As the 19th century progressed, there inevitably were, as Bandyopadhyay shows, books that upheld a certain ideal of womanhood. The “new woman” retained all the attributes imposed on her by the Brahminical tradition and was conscious of her own place in a caste-divided social hierarchy. She was dedicated to the service of her family and deferred to patriarchy. But she spoke a language refined by education, which also served to set her apart from women of lower classes and castes. Also, she did not hesitate to use new knowledge introduced by an European ruling class to protect and nurture her family—the practice of better hygiene, for example.

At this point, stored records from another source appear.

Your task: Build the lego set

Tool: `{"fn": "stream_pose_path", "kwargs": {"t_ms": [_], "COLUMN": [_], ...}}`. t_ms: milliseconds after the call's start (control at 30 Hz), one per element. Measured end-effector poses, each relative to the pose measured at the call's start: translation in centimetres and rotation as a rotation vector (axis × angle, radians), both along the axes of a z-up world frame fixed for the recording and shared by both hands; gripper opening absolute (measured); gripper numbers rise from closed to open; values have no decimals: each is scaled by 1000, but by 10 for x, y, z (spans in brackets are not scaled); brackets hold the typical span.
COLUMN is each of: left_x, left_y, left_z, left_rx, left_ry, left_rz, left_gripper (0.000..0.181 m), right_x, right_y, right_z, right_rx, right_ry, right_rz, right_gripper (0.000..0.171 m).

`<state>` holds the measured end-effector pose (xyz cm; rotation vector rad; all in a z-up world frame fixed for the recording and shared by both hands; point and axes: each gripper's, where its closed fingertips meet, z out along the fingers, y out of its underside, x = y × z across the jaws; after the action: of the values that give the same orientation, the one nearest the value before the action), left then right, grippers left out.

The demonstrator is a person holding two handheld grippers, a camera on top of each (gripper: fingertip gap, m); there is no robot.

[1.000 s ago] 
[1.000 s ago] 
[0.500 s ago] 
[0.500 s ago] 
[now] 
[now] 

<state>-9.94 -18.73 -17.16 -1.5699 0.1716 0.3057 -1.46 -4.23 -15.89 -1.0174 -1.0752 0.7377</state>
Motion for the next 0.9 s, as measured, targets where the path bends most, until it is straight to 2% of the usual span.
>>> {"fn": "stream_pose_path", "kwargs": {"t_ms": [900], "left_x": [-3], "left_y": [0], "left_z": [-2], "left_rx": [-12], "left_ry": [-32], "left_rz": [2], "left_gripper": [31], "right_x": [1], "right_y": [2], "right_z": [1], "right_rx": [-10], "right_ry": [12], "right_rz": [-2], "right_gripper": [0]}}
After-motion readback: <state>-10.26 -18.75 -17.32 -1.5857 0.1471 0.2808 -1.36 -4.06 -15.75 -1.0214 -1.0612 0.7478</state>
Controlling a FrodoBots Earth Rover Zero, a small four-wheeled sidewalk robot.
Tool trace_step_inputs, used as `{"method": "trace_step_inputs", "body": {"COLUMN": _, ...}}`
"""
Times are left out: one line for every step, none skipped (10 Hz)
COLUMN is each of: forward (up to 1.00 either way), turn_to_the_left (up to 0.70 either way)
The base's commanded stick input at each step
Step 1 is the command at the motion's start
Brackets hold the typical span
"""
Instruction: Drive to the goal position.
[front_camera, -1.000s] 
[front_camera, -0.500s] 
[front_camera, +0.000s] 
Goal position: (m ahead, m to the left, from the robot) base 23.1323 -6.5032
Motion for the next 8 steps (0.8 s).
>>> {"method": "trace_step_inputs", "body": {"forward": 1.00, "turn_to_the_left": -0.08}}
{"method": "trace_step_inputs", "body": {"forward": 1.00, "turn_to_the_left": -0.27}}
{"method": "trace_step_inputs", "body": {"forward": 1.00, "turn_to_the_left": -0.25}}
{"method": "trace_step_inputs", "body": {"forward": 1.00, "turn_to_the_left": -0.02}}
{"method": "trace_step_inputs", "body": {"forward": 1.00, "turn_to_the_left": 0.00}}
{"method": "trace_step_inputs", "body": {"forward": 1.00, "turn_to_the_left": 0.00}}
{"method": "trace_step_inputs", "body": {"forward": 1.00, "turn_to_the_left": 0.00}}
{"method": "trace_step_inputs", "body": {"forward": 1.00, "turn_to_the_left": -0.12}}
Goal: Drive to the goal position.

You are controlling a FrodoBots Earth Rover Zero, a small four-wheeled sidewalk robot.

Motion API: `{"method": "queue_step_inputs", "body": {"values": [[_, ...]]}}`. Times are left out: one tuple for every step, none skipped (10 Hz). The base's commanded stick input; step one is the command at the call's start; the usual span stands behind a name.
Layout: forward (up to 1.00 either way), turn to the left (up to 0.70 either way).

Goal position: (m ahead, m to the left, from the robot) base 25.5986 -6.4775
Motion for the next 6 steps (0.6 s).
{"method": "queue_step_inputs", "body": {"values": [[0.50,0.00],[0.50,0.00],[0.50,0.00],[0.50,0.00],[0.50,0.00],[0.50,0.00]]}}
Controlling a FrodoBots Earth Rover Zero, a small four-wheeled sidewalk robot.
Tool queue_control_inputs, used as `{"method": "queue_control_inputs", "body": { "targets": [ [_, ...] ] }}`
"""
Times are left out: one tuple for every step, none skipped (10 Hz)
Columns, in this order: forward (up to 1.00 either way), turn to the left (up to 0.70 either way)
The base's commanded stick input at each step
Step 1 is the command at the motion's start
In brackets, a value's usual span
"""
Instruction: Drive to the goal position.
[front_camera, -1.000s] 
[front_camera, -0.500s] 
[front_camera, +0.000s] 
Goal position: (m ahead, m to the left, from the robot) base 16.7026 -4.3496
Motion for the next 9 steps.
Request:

But if there was collaboration with the colonial education policy, there was also dissent and subversion. Bandyopadhyay discusses Tagore’s spirited defence of the indomitable Rakhal as the nation’s hope for a dignified and independent future. In an incisive analysis of Tagore’s Totakahini, he shows Tagore used the fairy-tale format to critique the colonial education policy as one that destroyed freethinking and produced robotic individuals who might offer unquestioning allegiance to power but who were intellectually maimed and emotionally as good as dead. Bandyopadhyay shows how other writers, especially Sukumar Ray, broke from and inverted the Gopal-Rakhal paradigm to explore alternative moral options. The form that they used most often to do this was comedy and satire but also, as in Tagore’s work, poems for and about children.

Bengali children’s fiction, especially in the 20th century, thus increasingly became populated with “Rakhals” who chose “adventure” rather than a settled way of life; that is, they chose alternative and unusual life experiences instead of the security of government jobs. Bandyopadhyay shows how these Rakhals nonetheless carried traces of Gopal in them in the way they continued to subscribe to racial, moral and social stereotypes nurtured by the West and also the ones embedded in the Brahminical world view.

He shows, too, how they carried the inevitable stamp of belonging to a colonised nation in their moral slant and their indifference to, and even disaffection for, worldly success. Quite different from the adventurers in fiction produced in the colonising nation, who unabashedly counted their spoils.

Tagore’s and Sukumar Ray’s were the two voices that most completely demolished accepted stereotypes and exposed their hollowness. Ray’s nonsense verse delightfully makes gibberish of the stranglehold of power over knowledge, while child characters in Tagore’s poems and a few stories speak out in a voice that refuses to be taught or disciplined. Yet even they do not really offer a vision of an alternative way of life. Tagore’s bird in Totakahini must die, while Ray’s characters only demolish and never actually build. They escape the straight and the narrow, but their escape is into an undefined never-never land that does not have any historical reality.

Elegantly written conclusion

In an elegantly written conclusion, Bandyopadhyay shows that Tagore’s own primer for children, Sahajpath (Easy Learning, 1930), though far removed from the stern, heartless pedagogy of Vidyasagar’s Varnaparichay, also displays a sense of the timelessness of existing social relations. The child regains its voice in Tagore but is not able to shake off the privileged background that accepts and demands menial roles from certain sections of society.

Bandyopadhyay’s book was first published in 1991. The translation follows a revised edition of 2013, which the writer says has been influenced by two of his later books ( Abar Shishushikka, or Beginner’s Education Again, 2005, and Bangla Shishusahitye Chhoto Meyera, or The Little Girls in Bengali Children’s Literature, 2007) but remains largely faithful to the 1991 edition. The edition of 2013, reprinted in 2015, carries a foreword/preface by the poet and critic Sankha Ghosh, which has been included in the translation.

The translation is lucid, though some of the peculiarities of the Bengali original remain untranslatable. Bandyopadhyay’s exquisitely crafted prose, irreverent, ironic, racy, sometimes deliberately colloquial and every so often devastating in its understated sarcasm, makes it impossible for the translation to totally capture the flavour of the original.